Try it: Make an exact copy of the whole listing, but leave its pictures out.

··· Recorded data ···

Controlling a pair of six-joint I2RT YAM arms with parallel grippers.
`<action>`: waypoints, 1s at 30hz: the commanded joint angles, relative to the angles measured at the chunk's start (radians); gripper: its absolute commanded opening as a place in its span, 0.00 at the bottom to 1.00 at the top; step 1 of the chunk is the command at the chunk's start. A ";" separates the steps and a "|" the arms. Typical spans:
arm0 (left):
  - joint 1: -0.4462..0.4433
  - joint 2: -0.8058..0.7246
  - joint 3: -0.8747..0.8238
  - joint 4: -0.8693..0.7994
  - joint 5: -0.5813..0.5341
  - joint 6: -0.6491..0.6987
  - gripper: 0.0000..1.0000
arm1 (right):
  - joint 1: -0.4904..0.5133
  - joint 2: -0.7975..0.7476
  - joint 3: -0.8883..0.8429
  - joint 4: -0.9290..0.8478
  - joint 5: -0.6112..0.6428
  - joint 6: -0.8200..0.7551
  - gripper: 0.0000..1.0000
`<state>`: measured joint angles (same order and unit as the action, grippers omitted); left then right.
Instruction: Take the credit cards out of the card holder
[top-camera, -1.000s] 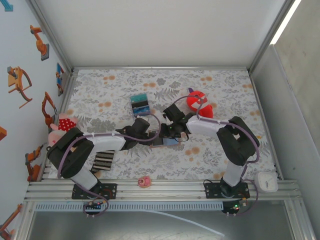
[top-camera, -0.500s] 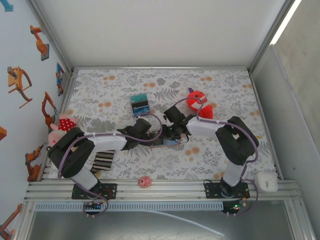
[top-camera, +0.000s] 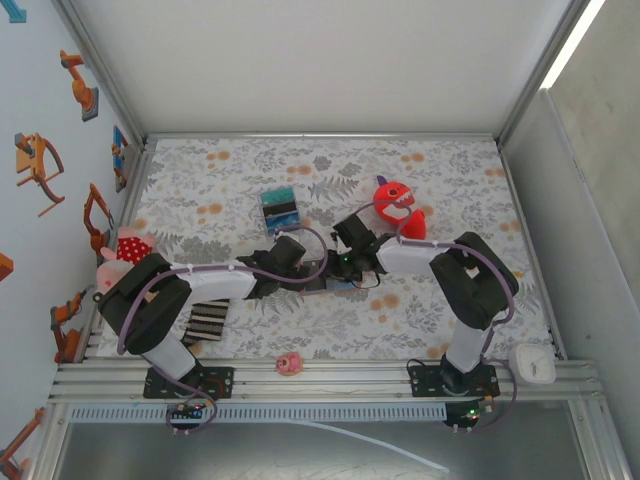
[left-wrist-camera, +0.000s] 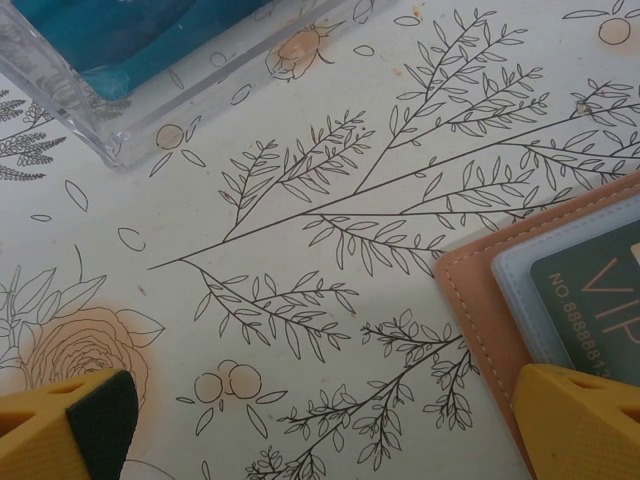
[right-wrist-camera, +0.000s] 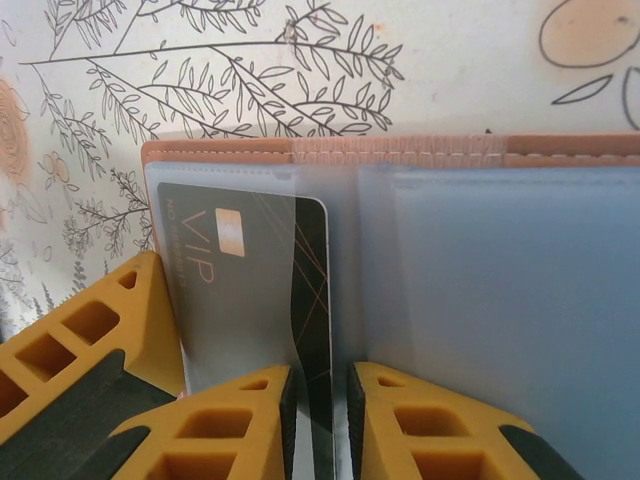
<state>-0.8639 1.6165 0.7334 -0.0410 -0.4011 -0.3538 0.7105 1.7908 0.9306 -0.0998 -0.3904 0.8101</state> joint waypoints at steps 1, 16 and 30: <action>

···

Result:
Controlling a pair of six-joint I2RT YAM arms with parallel grippers.
`<action>`: waypoints, 1s at 30hz: the commanded joint angles, relative to the angles measured at the chunk's start (radians); gripper: its absolute commanded opening as a place in its span, 0.00 at the bottom to 1.00 at the top; step 1 of the chunk is the command at the chunk's start. A ";" separates the steps and a "|" the arms. Typical spans:
arm0 (left):
  - joint 1: -0.4462..0.4433
  - joint 2: -0.8058..0.7246
  - joint 3: -0.8747..0.8238
  - joint 4: -0.8693..0.7994
  - joint 5: -0.5813..0.5341
  - joint 6: -0.6491..0.6987
  - gripper: 0.0000..1.0000
arm1 (right):
  - joint 1: -0.4904..0.5133
  - joint 2: -0.7975..0.7476
  - joint 3: -0.8883..0.8429
  - joint 4: -0.9290..0.8478
  - joint 5: -0.6112..0.6428
  - joint 6: -0.8200..0.7551
  - gripper: 0.0000..1.0000
`<state>`: measured joint angles (same order and unit as the action, grippers omitted); left then right.
Instruction: Take the credit cards out of the card holder
[top-camera, -1.000s] 
[top-camera, -0.500s] 
[top-camera, +0.000s] 
[left-wrist-camera, +0.000s] 
[right-wrist-camera, +0.000s] 
<state>-0.8639 1.6165 0.7334 -0.0410 -0.4011 -0.3538 0.7105 1.7908 0.9306 -0.0998 -0.3904 0.8101</state> joint waypoints at steps 1, 16 and 30: <action>

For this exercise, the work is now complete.